QPS研究所は今回の合意を通じて高度な軌道柔軟性を備えた打上げ機会を獲得し、QPS-SARを迅速かつ効率的に軌道へ配置することで、準リアルタイム観測サービスの早期確立を図る方針です。
両社代表による見解
QPS研究所の代表取締役社長 CEOである大西俊輔氏は、世界中で拡大するデータ需要に応えるため衛星コンステレーション計画を36 機超へと拡張したことに触れ、欧州で実証された宇宙技術を基盤とするマイアスペースとの多様な打上げ機会の確保を歓迎する旨を述べています。柔軟な軌道選択により計画を加速させ、準リアルタイム観測を世界規模のインフラへ進化させるため今後も積極的に打上げ機会を確保していく考えを示しました。
マイアスペースCEOのYohann Leroy氏は、今回の契約が同社の世界市場における商業展開の前進を示すものであるとし、ロケット「Maia」のモジュール性を強みに2030年代初頭までに年間約20回の打上げを実現し、低軌道向け市場のリーディングカンパニーを目指す方針を表明しています。
小型ロケット「Maia」の特長
Maiaは欧州初となる再使用可能で環境に配慮した小型ロケットとして設計・開発されています。

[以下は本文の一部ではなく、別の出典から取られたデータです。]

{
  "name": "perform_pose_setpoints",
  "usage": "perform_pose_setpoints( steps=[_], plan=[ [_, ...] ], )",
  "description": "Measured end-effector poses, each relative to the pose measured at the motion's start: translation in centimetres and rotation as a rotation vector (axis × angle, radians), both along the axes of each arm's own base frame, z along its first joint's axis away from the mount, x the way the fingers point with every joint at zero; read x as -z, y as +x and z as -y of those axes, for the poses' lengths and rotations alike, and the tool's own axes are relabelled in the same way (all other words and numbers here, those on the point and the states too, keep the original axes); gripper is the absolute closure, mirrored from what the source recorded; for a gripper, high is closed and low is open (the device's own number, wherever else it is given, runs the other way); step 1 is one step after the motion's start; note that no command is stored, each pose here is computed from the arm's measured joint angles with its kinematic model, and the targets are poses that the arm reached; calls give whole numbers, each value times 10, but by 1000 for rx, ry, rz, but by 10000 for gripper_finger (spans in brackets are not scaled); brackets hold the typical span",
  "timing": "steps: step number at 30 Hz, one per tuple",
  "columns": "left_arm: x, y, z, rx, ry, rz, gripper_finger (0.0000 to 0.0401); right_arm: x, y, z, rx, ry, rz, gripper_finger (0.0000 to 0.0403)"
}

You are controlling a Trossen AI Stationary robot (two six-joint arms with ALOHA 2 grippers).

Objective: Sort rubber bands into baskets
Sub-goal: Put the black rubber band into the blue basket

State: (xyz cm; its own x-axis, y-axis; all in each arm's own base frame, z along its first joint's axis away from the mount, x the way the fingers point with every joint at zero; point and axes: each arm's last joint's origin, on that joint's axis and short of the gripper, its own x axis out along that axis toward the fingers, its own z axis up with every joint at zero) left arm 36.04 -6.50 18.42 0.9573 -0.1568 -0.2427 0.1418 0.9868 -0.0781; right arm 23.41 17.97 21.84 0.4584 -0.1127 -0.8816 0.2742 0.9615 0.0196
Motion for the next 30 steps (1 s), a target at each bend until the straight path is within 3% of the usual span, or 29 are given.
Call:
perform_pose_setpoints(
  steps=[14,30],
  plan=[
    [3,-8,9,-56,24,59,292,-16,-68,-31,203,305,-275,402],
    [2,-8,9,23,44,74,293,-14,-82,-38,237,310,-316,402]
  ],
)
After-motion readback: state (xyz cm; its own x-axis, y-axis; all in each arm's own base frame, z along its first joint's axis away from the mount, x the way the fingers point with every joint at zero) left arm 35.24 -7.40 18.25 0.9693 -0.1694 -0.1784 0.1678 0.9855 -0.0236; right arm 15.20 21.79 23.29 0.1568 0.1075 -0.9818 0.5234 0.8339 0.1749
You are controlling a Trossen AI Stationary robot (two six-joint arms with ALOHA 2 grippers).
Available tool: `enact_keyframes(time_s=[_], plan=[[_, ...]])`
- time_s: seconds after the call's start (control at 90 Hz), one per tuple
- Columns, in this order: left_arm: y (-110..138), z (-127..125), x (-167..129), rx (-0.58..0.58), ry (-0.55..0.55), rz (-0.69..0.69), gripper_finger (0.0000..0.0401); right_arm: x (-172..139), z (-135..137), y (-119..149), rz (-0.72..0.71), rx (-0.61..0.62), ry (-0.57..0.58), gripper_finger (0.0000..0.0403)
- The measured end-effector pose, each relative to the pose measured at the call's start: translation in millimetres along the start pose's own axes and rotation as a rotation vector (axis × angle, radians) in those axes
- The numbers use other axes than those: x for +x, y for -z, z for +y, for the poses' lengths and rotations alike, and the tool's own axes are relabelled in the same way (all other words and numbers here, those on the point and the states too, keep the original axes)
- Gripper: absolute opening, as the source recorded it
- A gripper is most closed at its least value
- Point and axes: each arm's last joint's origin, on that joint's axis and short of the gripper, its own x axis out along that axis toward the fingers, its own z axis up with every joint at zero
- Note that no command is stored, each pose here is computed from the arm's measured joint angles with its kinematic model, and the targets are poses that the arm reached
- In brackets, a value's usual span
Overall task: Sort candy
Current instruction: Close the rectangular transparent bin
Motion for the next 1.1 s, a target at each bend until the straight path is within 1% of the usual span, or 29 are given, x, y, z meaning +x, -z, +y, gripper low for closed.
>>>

- 直径3.5メートルのフェアリングを備え、液体酸素と液化バイオメタンを推進剤として使用
- オプションのキックステージ「Colibri」との組み合わせにより、複雑な軌道要件に対応可能
- ギアナ宇宙センターからの打上げを予定し、太陽同期軌道から傾斜軌道まで幅広い軌道傾斜角への投入に対応
- ロケットの仕様(使い切り型または再使用型)、軌道傾斜角、「Colibri」の使用有無に応じて最大4,000kgを低軌道へ投入可能
- 開発には400名の「MaiaSpacers」が携わり、フランス、ドイツ、スペイン、スイス、ベルギー、オーストリア、ポーランドの産業パートナーと協力
発表企業について
- 株式会社QPS研究所
2005年に福岡で創業された宇宙開発企業です。九州大学での小型人工衛星開発技術をベースに、名誉教授陣と若手技術者・実業家が宇宙技術開発を行っています。北部九州を中心とする全国25社以上のパートナー企業に支えられ、小型SAR衛星「QPS-SAR」の開発、製造、運用を手がけています。(https://i-qps.net/)
- MaiaSpace社(マイアスペース)
2022年4月に設立され、小型ロケット「Maia」の設計・製造・販売・運用を行っています。親会社のAriane Groupをはじめとする欧州宇宙産業の技術力を活用しています。
本記事は株式会社QPS研究所の発表をもとに作成されています。